Background: The low cost and rapidity of microsatellite analysis have led to the development of several markers for many species. Because in non-invasive genetics it is recommended to genotype individuals using few loci, generally a subset of markers is selected. The choice of different marker panels by different research groups studying the same population can cause problems and bias in data analysis. A priority issue in conservation genetics is the comparability of data produced by different labs with different methods. Here, we compared data from previous and ongoing studies to identify a panel of microsatellite loci efficient for the long-term monitoring of Apennine brown bears (Ursus arctos marsicanus), aiming at reducing genotyping uncertainty and allowing reliable individual identifications overtimes.

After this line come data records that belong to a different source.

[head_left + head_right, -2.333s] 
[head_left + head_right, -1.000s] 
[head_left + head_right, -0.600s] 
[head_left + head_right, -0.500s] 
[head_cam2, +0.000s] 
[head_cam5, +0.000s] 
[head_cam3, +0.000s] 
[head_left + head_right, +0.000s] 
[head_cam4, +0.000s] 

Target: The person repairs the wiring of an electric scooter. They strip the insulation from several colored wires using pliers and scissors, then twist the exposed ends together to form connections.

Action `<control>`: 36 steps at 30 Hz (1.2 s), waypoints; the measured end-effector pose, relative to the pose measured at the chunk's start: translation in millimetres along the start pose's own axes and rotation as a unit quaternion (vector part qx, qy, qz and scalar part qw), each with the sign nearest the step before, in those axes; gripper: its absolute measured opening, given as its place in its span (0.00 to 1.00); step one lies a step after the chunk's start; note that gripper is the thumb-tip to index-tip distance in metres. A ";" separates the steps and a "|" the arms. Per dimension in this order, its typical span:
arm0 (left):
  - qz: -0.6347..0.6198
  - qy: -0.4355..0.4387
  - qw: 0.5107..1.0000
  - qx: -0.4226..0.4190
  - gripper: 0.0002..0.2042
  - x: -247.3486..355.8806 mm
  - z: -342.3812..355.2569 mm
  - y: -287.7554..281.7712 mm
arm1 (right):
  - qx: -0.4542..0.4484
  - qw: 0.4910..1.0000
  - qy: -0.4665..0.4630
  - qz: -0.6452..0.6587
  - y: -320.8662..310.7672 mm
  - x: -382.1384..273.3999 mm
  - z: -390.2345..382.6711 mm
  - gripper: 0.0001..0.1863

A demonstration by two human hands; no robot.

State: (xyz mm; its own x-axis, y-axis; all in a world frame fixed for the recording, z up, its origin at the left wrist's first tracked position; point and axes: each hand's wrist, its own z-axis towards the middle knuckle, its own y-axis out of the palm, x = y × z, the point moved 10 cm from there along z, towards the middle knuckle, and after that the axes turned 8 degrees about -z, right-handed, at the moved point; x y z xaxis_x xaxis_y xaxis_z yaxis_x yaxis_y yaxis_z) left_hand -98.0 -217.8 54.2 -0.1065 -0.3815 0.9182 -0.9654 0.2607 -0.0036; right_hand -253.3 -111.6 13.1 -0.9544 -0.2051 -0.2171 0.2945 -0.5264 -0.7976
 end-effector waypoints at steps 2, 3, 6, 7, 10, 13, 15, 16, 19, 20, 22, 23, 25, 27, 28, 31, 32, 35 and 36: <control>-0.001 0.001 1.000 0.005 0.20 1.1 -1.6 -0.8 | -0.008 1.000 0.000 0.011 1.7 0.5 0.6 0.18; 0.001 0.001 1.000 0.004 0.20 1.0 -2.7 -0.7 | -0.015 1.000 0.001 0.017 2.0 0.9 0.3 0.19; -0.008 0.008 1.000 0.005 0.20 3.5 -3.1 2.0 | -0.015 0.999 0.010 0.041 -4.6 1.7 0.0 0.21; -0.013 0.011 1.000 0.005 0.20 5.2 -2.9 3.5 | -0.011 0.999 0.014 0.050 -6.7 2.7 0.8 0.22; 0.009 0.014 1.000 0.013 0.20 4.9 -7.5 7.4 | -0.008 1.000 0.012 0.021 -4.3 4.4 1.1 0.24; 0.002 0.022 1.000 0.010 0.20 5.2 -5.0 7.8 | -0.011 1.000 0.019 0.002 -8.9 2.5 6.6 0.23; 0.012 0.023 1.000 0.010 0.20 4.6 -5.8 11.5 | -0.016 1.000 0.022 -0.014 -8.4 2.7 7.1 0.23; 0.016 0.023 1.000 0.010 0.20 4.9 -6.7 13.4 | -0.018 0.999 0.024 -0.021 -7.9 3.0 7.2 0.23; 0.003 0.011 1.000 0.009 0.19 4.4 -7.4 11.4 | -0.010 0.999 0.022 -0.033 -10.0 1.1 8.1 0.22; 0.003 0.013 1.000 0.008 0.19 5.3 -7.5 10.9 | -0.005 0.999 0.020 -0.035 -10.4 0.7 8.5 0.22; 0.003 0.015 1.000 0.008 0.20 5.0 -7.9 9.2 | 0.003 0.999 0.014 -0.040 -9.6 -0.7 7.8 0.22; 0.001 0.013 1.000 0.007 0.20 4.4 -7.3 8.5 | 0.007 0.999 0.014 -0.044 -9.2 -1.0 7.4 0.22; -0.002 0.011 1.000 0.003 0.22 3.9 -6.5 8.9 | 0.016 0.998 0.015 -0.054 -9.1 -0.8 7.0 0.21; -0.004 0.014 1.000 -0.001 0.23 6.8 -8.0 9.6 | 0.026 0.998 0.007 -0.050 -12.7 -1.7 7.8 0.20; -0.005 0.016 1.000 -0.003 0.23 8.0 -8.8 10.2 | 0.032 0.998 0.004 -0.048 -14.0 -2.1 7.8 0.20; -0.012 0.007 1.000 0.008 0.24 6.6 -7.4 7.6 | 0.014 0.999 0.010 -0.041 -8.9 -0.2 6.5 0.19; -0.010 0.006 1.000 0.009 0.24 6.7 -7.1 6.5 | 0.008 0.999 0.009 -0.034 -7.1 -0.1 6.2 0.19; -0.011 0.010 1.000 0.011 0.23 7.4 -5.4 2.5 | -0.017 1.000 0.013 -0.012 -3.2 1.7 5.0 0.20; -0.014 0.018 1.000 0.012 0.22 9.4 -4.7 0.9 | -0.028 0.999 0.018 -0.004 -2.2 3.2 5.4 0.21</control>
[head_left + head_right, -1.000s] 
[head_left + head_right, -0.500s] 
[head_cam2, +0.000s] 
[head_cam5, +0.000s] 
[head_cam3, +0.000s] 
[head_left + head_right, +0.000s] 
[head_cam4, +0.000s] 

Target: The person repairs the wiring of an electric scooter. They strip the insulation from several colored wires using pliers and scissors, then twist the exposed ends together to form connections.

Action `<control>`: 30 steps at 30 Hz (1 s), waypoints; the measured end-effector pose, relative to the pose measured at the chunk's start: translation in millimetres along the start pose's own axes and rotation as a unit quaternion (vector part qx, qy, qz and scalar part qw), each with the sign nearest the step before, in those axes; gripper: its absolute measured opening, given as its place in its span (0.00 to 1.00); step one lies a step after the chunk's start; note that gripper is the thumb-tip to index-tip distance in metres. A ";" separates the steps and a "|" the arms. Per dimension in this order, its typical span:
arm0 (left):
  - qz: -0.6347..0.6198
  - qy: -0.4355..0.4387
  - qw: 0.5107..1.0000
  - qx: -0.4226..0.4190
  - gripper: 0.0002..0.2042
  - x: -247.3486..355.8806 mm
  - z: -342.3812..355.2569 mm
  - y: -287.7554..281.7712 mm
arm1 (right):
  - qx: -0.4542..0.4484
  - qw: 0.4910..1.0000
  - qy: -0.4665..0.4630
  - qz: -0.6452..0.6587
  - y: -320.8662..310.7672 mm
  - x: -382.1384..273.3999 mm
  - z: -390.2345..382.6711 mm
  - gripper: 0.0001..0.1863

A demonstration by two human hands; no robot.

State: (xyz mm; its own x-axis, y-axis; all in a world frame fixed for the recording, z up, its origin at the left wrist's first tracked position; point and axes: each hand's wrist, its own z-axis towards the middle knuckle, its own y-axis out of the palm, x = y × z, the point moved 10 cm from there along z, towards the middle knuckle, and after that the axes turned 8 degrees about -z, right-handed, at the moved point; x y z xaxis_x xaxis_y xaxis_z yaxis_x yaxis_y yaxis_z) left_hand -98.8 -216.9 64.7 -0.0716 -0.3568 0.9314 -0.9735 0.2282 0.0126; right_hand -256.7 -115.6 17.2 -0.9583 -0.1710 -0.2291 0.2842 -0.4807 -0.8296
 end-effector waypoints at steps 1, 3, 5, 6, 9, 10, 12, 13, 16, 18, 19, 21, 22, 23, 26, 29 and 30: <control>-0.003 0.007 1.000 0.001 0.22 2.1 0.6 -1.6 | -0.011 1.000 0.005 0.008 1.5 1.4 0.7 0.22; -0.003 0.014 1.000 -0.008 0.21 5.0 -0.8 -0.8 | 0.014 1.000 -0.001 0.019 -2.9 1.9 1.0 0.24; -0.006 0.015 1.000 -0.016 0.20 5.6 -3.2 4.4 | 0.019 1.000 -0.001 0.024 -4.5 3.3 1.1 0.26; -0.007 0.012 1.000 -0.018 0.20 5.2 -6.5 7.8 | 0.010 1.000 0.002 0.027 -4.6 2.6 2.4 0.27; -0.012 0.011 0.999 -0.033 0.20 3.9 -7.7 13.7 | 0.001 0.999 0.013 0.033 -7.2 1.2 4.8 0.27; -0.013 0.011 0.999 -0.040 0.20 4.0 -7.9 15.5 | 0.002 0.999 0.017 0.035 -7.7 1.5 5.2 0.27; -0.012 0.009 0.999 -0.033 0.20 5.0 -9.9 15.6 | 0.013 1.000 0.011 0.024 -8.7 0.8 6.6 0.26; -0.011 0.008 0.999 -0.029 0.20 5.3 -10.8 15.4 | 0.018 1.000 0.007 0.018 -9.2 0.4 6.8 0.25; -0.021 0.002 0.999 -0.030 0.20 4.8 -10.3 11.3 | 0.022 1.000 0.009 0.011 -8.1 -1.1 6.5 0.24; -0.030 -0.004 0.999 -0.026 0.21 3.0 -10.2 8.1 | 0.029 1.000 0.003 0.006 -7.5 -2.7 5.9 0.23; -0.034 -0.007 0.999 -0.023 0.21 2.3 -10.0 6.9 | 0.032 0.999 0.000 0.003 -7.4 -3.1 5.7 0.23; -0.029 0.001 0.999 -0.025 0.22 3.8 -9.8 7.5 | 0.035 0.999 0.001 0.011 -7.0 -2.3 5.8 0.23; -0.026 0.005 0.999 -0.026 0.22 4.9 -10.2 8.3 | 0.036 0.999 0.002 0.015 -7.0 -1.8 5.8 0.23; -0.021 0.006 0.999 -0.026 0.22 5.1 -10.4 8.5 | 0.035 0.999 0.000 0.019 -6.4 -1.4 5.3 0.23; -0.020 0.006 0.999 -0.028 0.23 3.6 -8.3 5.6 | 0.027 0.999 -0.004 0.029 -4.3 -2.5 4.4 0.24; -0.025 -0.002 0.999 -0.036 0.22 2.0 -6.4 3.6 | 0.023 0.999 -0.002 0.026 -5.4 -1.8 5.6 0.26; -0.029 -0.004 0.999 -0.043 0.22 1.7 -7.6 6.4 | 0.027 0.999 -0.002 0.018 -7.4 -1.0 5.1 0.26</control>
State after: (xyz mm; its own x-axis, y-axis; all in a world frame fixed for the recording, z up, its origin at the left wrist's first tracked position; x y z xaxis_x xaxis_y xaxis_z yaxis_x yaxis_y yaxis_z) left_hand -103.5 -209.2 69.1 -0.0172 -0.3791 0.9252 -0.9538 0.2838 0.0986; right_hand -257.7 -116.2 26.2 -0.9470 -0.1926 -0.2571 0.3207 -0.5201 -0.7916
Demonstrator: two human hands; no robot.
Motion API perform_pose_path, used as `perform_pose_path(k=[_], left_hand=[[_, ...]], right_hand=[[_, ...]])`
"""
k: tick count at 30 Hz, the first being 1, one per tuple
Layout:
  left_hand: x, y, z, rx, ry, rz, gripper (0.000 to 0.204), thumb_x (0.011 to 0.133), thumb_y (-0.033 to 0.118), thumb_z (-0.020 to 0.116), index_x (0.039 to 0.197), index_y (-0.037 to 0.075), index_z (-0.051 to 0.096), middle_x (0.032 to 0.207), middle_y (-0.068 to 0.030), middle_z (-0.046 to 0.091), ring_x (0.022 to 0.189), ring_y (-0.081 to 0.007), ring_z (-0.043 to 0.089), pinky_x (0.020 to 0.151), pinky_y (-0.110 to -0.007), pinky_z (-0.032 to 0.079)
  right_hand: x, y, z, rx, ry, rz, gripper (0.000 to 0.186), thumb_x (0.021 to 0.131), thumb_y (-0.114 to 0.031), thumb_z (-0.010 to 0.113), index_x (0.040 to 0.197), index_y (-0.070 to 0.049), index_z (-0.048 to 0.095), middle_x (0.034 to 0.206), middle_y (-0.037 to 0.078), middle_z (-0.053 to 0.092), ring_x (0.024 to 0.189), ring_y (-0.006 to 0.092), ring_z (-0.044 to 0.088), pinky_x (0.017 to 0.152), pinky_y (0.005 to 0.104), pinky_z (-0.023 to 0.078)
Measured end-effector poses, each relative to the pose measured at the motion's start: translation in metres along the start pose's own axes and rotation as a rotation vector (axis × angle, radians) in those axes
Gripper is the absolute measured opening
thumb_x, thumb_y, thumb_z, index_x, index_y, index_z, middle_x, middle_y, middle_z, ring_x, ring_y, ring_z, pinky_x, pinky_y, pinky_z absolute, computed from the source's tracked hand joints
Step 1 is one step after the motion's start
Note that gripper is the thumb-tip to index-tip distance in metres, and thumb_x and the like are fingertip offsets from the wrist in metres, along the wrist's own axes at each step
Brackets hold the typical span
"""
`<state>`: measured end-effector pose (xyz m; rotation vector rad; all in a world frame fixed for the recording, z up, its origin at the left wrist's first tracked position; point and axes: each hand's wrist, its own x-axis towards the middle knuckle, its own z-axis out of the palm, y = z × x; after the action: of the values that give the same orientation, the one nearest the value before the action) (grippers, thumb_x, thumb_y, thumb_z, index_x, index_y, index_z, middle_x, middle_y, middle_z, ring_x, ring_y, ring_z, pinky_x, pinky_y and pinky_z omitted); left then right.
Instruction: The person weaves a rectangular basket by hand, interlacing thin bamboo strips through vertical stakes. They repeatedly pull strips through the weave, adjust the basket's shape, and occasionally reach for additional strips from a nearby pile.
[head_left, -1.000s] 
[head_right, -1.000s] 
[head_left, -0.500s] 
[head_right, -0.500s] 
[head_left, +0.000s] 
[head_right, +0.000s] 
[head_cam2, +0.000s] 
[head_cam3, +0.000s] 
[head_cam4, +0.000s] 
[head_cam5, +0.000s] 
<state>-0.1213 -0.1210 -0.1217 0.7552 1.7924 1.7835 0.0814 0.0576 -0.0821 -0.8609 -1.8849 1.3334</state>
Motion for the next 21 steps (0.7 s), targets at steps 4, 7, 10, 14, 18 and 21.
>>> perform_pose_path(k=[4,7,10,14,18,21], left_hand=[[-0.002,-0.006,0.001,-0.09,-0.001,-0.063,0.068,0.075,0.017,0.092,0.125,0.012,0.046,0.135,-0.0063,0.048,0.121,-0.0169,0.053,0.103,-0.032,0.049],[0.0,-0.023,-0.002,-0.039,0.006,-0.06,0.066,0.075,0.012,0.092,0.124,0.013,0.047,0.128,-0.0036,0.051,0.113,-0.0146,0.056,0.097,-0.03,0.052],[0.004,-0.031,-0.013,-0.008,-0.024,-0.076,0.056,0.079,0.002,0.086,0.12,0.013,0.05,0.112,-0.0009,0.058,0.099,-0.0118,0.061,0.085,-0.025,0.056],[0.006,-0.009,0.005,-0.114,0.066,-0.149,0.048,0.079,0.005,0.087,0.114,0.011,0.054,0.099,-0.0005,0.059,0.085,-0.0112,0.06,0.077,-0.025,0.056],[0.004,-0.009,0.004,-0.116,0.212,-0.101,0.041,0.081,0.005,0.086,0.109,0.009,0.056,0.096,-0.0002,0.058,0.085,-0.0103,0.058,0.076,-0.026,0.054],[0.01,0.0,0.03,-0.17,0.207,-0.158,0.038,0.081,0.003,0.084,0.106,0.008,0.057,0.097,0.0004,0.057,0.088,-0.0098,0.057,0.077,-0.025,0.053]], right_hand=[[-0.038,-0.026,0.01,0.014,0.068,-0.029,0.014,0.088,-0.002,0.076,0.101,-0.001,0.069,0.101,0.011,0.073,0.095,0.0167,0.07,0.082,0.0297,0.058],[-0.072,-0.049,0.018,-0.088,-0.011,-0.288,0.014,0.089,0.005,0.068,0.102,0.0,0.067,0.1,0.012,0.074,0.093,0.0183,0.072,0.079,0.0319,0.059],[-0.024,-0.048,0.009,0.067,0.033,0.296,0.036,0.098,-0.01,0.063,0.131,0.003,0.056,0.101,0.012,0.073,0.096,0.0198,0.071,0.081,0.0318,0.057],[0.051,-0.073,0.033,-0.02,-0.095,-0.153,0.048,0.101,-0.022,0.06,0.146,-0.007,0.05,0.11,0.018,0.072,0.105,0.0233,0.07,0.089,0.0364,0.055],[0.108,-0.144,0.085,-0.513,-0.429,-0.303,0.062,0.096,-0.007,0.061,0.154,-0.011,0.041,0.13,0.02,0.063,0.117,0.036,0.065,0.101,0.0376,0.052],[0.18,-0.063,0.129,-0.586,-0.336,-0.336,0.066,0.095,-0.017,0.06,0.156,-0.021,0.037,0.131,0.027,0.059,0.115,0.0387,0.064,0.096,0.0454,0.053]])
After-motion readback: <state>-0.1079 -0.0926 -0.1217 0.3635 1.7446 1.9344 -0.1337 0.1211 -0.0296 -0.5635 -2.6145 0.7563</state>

Results: We examined all microsatellite markers used up to now and identified 19 candidate loci. We evaluated the efficacy of 13 of the most commonly used loci analyzing 194 DNA samples belonging to 113 distinct bears selected from the Italian national biobank. We compared data from 4 different marker subsets on the basis of genotyping errors, allelic patterns, observed and expected heterozygosity, discriminatory powers, number of mismatching pairs, and probability of identity. The optimal marker set was selected evaluating the low molecular weight, the high discriminatory power, and the low occurrence of genotyping errors of each primer. We calibrated allele calls and verified matches among genotypes obtained in previous studies using the complete set of 13 STRs (Short Tandem Repeats), analyzing six invasive DNA samples from distinct individuals. Differences in allele-sizing between labs were consistent, showing a substantial overlap of the individual genotyping.

Conclusions: The proposed marker set comprises 11 Ursus specific markers with the addition of cxx20, the canid-locus less prone to genotyping errors, in order to prevent underestimation (maximizing the discriminatory power) and overestimation (minimizing the genotyping errors) of the number of Apennine brown bears. The selected markers allow saving time and costs with the amplification in multiplex of all loci thanks to the same annealing temperature. Our work optimizes the available resources by identifying a shared panel and a uniform methodology capable of improving comparisons between past and future studies.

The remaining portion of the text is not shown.